The Naked Scientists collaborated with Dr Tom Crawford shortly after he completed his PhD in 2017 to produce a series of videos called "Naked Mathematics", in order to engage young people and break stereotypes around maths. Through this, he became known as "The Naked Mathematician".

=== Awards ===

| Award | Year | Category | Result | Ref. |
| Academy of Podcasters | 2015 | Science & Medicine | Finalist |  |
| Biosciences Federation | 2006 | Science Communication | Won |  |
| Joshua Phillips Award | 2007 | Innovation in Science Engagement | Won |  |
| Society for General Microbiology | 2008 | Peter Wildy Prize | Won | ^{[citation needed]} |
| Royal Society | 2008 | Kohn Award | Won |  |
| Population Institute's 29th Global Media Awards | 2008 | Best Radio Show Award | Won |  |
| European Podcast Award | 2008 / 2009 | UK Non-Profit podcast | Won |  |
| Royal College of Pathologists | 2010 | Furness Prize for science communication | Won | ^{[citation needed]} |
| Society of Biology | 2012 | Science Communication Prize | Won | ^{[citation needed]} |
| World Podcast Awards | 2006 | finalist | Finalist |  |
| 2007 | best produced | Won | ^{[citation needed]} |
| 2007 | best science and technology podcast | Won | ^{[citation needed]} |
| 2008 | finalist | Finalist | ^{[citation needed]} |
| 2009 | finalist | Finalist | ^{[citation needed]} |

==Content==
Each episode of the main Naked Scientists programme is one hour long and includes a digest of topical science news stories, audience questions answered live on the air and interviews with guest scientists. These individuals join the hosts in the studio to talk about their work and to take questions live from listeners. Previous featured guests include the discoverer of the DNA fingerprint, Alec Jeffreys, the Astronomer Royal Sir Martin Rees, and the co-discoverer of DNA structure, James D. Watson.

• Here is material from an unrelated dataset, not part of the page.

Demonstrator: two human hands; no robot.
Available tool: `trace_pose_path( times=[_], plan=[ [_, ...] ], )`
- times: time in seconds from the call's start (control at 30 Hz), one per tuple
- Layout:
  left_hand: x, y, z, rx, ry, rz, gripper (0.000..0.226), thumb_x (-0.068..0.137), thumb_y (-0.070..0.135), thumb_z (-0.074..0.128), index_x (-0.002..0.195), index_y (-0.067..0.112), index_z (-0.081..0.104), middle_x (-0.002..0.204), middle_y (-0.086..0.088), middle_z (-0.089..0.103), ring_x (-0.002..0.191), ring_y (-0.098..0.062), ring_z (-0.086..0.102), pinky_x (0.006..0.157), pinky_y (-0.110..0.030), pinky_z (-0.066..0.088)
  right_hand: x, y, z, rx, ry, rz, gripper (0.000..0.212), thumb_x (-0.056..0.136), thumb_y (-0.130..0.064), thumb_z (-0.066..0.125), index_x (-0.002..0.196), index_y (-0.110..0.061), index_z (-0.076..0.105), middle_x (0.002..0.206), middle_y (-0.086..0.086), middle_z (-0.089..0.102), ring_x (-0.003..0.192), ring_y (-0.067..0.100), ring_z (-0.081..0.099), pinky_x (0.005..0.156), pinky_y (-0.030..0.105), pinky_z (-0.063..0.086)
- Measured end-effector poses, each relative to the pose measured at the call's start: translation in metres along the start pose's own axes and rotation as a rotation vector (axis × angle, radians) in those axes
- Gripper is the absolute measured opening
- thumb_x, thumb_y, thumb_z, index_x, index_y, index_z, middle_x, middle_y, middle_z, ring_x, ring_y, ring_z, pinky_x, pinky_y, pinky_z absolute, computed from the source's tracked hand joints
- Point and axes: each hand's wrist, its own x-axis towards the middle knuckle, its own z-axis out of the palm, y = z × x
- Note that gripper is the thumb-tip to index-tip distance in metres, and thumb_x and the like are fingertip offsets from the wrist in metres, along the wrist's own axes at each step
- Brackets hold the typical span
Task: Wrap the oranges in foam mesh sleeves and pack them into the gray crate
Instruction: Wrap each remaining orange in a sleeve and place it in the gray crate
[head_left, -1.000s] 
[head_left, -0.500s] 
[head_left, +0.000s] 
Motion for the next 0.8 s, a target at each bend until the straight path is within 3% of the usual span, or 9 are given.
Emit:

The show also features on-location reports and interviews, and an ad-hoc interactive segment called Kitchen Science where listeners are encouraged to attempt a science experiment at home during the show. Kitchen Science experiments have included building a desktop trebuchet, a chocolate teapot and a liver powered bottle rocket. The Kitchen Science segment also hosts experiments that listeners may not be able to do at home, such as generating X-rays from Sticky Tape with Dr Carlos Camara of UCLA and testing how much fat would stop a bullet with researchers at Cambridge University's Cavendish Laboratory.

==Other media==
The Naked Scientists appeared on TV Channel Five's panel game The What in the World? Quiz and have contributed to the 2007 Channel 4 programme "The Farm Revealed". In September 2008, with the Open University, the Naked Scientists launched a new UK national radio edition of their programme, The Naked Scientists - Up All Night (subsequently renamed "Breaking Science") which was broadcast on BBC Radio 5 Live for 12 months before finishing in 2009.

In November 2008, with the Royal Society of Chemistry, a series entitled The Naked Scientists In Africa began on Channel Africa, the international broadcasting service of the South African Broadcasting Corporation. The Naked Scientists in Africa was produced by Naked Scientist team-member Meera Senthilingam, incorporating international science news and a focus on science stories originating in, or pertinent to, African countries. This project ran until 2010.